_REQUIRED WORK_:
Go through the lines below and copy any that hold the string "left".

Data items:
:::::

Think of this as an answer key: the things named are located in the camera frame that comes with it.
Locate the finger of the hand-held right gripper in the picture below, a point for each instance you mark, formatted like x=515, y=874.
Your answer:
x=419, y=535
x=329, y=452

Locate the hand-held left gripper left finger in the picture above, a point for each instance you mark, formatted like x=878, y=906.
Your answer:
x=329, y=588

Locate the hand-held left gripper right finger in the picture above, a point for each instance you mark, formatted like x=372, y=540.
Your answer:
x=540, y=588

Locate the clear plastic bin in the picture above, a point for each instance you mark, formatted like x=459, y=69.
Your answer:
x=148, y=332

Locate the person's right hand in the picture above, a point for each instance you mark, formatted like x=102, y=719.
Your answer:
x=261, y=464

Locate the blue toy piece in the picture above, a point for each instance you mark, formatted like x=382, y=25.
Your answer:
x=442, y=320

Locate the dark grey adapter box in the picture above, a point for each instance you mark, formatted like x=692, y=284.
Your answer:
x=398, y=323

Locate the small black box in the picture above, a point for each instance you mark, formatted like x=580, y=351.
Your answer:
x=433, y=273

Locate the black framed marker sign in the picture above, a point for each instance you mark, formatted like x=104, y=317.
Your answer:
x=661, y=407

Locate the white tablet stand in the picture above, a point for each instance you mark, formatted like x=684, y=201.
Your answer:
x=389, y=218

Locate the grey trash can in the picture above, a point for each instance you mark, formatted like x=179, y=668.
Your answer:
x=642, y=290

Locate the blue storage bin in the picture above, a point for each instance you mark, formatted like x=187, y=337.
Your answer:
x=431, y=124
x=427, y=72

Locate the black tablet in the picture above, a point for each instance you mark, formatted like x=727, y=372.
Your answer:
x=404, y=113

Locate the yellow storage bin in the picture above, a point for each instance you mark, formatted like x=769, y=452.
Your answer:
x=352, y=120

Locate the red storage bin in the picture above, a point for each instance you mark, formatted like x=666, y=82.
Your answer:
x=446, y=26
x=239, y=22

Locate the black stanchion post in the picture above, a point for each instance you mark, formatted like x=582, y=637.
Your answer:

:::::

_EXERCISE OUTPUT_:
Locate the hand-held left gripper left finger in the picture above, a point for each instance you mark, formatted like x=878, y=906.
Locate the hand-held left gripper right finger in the picture above, a point for each instance you mark, formatted like x=372, y=540.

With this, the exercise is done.